In addition to the core academic subjects (see specific grade descriptions) taught by class teacher, we offer a rich array of other subjects, taught by qualified specialists.
Specialty subjects are chosen for their ability to cultivate the various human capacities they address, as well as for their relevance to the time and place in which our students live. The curriculum within each subject offers developmentally appropriate challenges and opportunities for growth.
Eurythmy is the art of movement that attempts to make visible the tone and feeling of music and speech. Eurythmy contributes to harmonize the developmental process of the children through the grades by engaging the whole being of the child. It integrates bodily movement with the inner life and helps to develop concentration, self-discipline, and a sense of beauty. The children become more coordinated, more alert, more at ease with themselves, leaving them feeling strong, capable and invigorated.
We work with the essentials of language and of music through poetry, stories and instrumental music. The artistic work deepens the children’s appreciation of literature and music on an experiential level. We work with geometrical forms and their transitions in three dimensional space. An inner sense of orientation is cultivated through these exercises. Rod exercises teach the children dexterity, and help lead them toward a healthy posture. Eurythmy is also a social activity, as the children have to concentrate on their own movement while developing the capacity to sense the movements of the group as a whole. Thus, Eurythmy works on many different levels in the child’s development.
Waldorf students come to see drawing as another form of expression, as they illustrate what they have written in their main lesson books. Right from first grade, they are guided in their drawing, learning new techniques, experimenting with different media, and slowly becoming more skillful, observant, and objective artists with each year. Alongside drawing, watercolor painting is introduced. Students develop a strong sense of color and learn to create form through the color. Students also learn to sculpt, first in beeswax and then in clay. By eighth grade students have a firm foundation in pencil, charcoal and pastel drawing, watercolor painting, and clay modeling, and they have come to perceive their surroundings in a more conscious way.
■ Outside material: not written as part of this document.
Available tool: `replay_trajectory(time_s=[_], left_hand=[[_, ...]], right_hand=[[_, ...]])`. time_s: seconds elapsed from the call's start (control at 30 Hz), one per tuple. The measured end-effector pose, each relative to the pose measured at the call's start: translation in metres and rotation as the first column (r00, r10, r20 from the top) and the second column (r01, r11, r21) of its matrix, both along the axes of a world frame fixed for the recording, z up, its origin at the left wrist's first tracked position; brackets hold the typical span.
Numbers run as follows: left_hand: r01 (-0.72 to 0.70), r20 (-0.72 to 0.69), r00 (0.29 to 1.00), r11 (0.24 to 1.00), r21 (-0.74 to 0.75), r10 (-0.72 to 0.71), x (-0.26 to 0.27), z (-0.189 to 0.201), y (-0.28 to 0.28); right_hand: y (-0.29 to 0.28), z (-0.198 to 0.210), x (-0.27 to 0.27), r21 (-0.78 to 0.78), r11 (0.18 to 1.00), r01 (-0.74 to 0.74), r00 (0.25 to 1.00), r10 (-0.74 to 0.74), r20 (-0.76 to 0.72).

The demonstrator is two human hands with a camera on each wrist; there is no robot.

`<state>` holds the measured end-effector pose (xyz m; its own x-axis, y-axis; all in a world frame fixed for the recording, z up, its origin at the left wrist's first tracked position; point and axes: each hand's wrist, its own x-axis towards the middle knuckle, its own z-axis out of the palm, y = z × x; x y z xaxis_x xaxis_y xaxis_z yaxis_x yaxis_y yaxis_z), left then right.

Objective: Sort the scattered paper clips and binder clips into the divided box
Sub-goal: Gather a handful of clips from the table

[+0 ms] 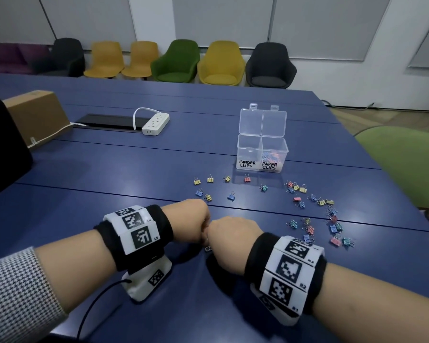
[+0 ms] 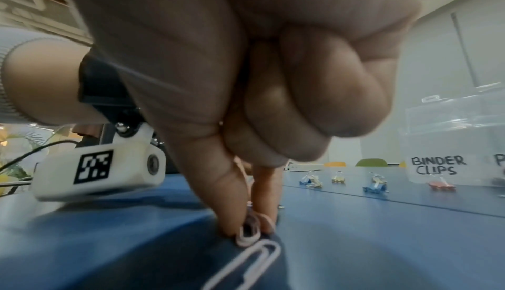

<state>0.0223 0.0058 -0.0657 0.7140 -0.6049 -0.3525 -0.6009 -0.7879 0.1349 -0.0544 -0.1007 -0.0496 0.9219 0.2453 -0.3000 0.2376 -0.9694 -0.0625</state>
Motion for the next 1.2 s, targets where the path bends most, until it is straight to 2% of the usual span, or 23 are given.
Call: replay_trajectory(time_s=[0.13, 0.33, 0.4, 0.43, 0.47, 0.5, 0.53, 0.57, 0.6, 0.63, 0.67, 0.73, 0.8, 0.87, 0.93, 1.0, 1.07, 1.1, 1.13, 1.17, 1.2], left_hand=[[-0.048, -0.061, 0.997, 0.999, 0.007, 0.048, 0.002, -0.003, 0.006], [-0.084, -0.140, 0.986, 0.993, 0.082, 0.095, -0.002, -0.002, 0.022], [-0.107, -0.218, 0.969, 0.992, 0.065, 0.119, -0.005, 0.001, 0.027], [-0.163, -0.334, 0.931, 0.987, -0.010, 0.150, -0.008, 0.002, 0.028], [-0.282, -0.516, 0.838, 0.951, -0.124, 0.181, -0.011, 0.006, 0.029], [-0.446, -0.704, 0.690, 0.865, -0.229, 0.170, -0.013, 0.010, 0.028], [-0.627, -0.851, 0.511, 0.728, -0.277, 0.117, -0.013, 0.013, 0.028], [-0.776, -0.946, 0.324, 0.578, -0.253, 0.021, -0.012, 0.016, 0.028], [-0.874, -0.983, 0.155, 0.451, -0.183, -0.097, -0.011, 0.017, 0.029], [-0.926, -0.975, 0.025, 0.361, -0.105, -0.220, -0.011, 0.018, 0.029], [-0.955, -0.943, -0.054, 0.293, -0.047, -0.328, -0.012, 0.015, 0.029], [-0.986, -0.896, -0.091, 0.166, 0.019, -0.435, -0.017, 0.007, 0.028], [-0.997, -0.918, -0.066, 0.061, 0.046, -0.390, -0.022, 0.000, 0.025], [-1.000, -0.950, -0.021, -0.002, 0.023, -0.312, -0.025, -0.003, 0.020], [-0.998, -0.974, 0.055, 0.000, -0.056, -0.219, -0.026, -0.002, 0.019], [-0.988, -0.983, 0.135, 0.061, -0.144, -0.126, -0.025, 0.001, 0.020], [-0.976, -0.985, 0.166, 0.135, -0.172, -0.051, -0.019, 0.006, 0.023], [-0.969, -0.985, 0.174, 0.175, -0.173, -0.010, -0.016, 0.009, 0.024], [-0.958, -0.982, 0.184, 0.231, -0.171, 0.034, -0.015, 0.012, 0.024], [-0.936, -0.975, 0.204, 0.311, -0.168, 0.089, -0.013, 0.014, 0.024], [-0.900, -0.961, 0.238, 0.404, -0.163, 0.142, -0.014, 0.015, 0.022]], right_hand=[[-0.025, -0.005, 0.006, -0.043, 0.998, 0.056, 0.997, -0.058, -0.044], [-0.073, -0.017, 0.003, 0.076, 0.987, 0.140, 0.981, -0.128, -0.148], [-0.083, -0.019, 0.000, 0.086, 0.985, 0.150, 0.976, -0.133, -0.173], [-0.088, -0.018, -0.002, 0.105, 0.981, 0.161, 0.971, -0.138, -0.193], [-0.092, -0.016, -0.003, 0.146, 0.972, 0.184, 0.965, -0.151, -0.214], [-0.096, -0.014, -0.004, 0.226, 0.948, 0.225, 0.956, -0.170, -0.239], [-0.099, -0.012, -0.005, 0.358, 0.883, 0.304, 0.934, -0.201, -0.297], [-0.102, -0.010, -0.006, 0.516, 0.750, 0.414, 0.892, -0.220, -0.395], [-0.106, -0.010, -0.006, 0.651, 0.551, 0.522, 0.841, -0.205, -0.501], [-0.110, -0.010, -0.006, 0.725, 0.324, 0.608, 0.790, -0.153, -0.594], [-0.115, -0.011, -0.006, 0.736, 0.125, 0.665, 0.746, -0.073, -0.662], [-0.119, -0.014, -0.007, 0.681, -0.144, 0.718, 0.696, 0.108, -0.710], [-0.120, -0.018, -0.010, 0.599, -0.336, 0.727, 0.680, 0.227, -0.698], [-0.122, -0.024, -0.014, 0.537, -0.477, 0.696, 0.694, 0.255, -0.673], [-0.123, -0.028, -0.016, 0.523, -0.552, 0.649, 0.725, 0.241, -0.645], [-0.122, -0.028, -0.015, 0.518, -0.581, 0.628, 0.729, 0.206, -0.653], [-0.120, -0.024, -0.012, 0.564, -0.532, 0.632, 0.700, 0.079, -0.710], [-0.117, -0.022, -0.012, 0.625, -0.445, 0.642, 0.694, -0.009, -0.720], [-0.113, -0.019, -0.012, 0.701, -0.302, 0.646, 0.709, -0.102, -0.698], [-0.108, -0.016, -0.012, 0.766, -0.104, 0.634, 0.745, -0.182, -0.642], [-0.102, -0.013, -0.013, 0.793, 0.139, 0.594, 0.798, -0.231, -0.557]])
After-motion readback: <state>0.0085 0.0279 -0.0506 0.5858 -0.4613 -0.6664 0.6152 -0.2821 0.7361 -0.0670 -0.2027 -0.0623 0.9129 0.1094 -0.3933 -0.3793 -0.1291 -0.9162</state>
Throughout the grades the students learn two foreign languages: Spanish and Mandarin. Our foreign language classes, which are taught by native speakers who have been trained in the Waldorf method, immerse students in the language. The focus is, foremost, on the importance of creating an environment which will foster the student’s love of the language. Learning a foreign language is not only practical in today’s global society, but it strengthens students’ ability to listen, offers them flexibility in their thinking, and instills an appreciation for other cultures. Grades 1 to 3 focus on building a basis of vocabulary and oral communication through poetry, song, games, and story. Grades 4 to 6 focus on raising all that has been learned to consciousness, including writing down what has been established orally in the earlier grades. In grades 7 and 8 the students develop their vocabulary through conversation and reading assignments. Classroom study is enriched by annual festivals and field trips relating to the Hispanic and Chinese cultures abroad and here in New York City.
We offer a developmentally based physical education program with the aims of developing confidence and presence in one’s own body, spatial awareness, coordination, strength, grace, and sportsmanship. In the course of grades 1-8, the children become skilled at running, jumping, throwing, catching, skipping, and balancing. Traditional non-competitive circle and line games are themes of the early grades. The children learn how to play with each other rather than against each other. In fifth grade students spend the year training for the Greek Pentathalon, in connection with their studies of ancient cultures. In sixth grade traditional sports are introduced, and middle school students have the opportunity to compete with other local independent schools.
Music is an integral part of a child’s experience at the Brooklyn Waldorf School. Children sing songs from a variety of traditions and cultures, beginning with simple singing games in the early grades to polyphony in the upper grades choir. Children begin by playing the Choroi flute and choose a string instrument in the fourth grade. Grades seven and eight play together in the school orchestra. Starting in the third grade, children begin to learn the fundamentals of notation and solfege, with history and theory woven in the later grades.
In handwork class, the students learn to make practical objects, using natural fibers and plant dyes, that unite both beauty and function. First grade learns to knit and second grade to crochet. In third grade the students learn to spin and weave, and in fourth grade they learn complex cross stitch and embroidery. The level of complexity increases right up through eighth grade, when students learn to use a machine to design and make clothes. In fourth grade the students also begin woodwork. They learn to use gouges, saws, chisels, rasps, and many other woodworking tools to sculpt and build with wood. In the practical arts, many skills develop simultaneously and reinforce other subjects as well. The concentration and persistence that this work demands is rewarded by the pride in making something from start to finish all by hand. Students develop an awareness of design principles and learn to give form to their creativity. Recent brain research has found that the interrelationship of the hand and eye allows more neurological pathways to function. One could say that teaching handwork and woodwork to the young is training ground for thinking.